WORK REQUIRED
Write out only the tail of the records, beginning at the line containing "Check that the person's leg" and including the last line, exactly as written.

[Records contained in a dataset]
-- Opening Marker --

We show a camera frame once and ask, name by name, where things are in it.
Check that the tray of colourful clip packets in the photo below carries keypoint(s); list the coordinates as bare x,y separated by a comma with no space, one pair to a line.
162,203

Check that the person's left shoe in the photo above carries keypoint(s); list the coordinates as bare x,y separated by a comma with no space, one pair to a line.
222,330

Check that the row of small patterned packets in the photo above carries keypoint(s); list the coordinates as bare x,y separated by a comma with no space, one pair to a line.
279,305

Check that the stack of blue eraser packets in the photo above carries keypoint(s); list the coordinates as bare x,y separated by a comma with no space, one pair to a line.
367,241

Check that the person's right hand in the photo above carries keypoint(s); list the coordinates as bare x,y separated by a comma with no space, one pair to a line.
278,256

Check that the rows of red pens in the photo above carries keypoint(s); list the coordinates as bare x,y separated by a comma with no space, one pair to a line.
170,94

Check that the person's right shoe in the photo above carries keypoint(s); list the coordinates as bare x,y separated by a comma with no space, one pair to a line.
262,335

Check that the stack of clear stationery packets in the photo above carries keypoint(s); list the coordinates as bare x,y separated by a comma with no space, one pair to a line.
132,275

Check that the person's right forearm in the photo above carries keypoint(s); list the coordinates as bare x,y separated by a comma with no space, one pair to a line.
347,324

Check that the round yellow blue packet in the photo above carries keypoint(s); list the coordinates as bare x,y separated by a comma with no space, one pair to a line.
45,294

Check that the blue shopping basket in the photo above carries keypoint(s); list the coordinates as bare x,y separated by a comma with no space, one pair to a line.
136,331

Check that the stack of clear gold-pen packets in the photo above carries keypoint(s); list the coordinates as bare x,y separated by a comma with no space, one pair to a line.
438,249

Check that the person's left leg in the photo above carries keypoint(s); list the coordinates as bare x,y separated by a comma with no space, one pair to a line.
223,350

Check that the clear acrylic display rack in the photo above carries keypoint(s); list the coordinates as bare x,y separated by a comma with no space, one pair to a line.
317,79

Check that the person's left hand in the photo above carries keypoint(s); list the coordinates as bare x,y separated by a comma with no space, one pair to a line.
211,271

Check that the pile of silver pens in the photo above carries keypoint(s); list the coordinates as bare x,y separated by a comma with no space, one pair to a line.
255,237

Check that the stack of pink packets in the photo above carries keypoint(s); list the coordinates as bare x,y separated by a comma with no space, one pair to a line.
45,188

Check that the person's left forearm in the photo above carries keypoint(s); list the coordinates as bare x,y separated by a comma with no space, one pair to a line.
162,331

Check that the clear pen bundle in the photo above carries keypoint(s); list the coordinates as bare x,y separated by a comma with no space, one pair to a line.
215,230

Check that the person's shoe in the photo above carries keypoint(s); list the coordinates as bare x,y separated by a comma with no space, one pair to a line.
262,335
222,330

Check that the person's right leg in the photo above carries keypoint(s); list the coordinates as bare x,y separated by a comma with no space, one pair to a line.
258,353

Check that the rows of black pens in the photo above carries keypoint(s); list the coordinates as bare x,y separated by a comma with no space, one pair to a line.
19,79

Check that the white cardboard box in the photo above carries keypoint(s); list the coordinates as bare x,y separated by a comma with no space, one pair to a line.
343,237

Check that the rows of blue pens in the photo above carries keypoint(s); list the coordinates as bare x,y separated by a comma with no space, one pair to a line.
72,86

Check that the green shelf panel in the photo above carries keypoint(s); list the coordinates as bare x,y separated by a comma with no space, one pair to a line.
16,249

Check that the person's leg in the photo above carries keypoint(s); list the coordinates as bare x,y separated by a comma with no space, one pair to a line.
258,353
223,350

-- Closing Marker --

SOLUTION TO THIS PROBLEM
Check that the person's leg in the photo above carries keypoint(s); list the coordinates as bare x,y separated by a comma with no space, one pair to a line.
258,353
223,350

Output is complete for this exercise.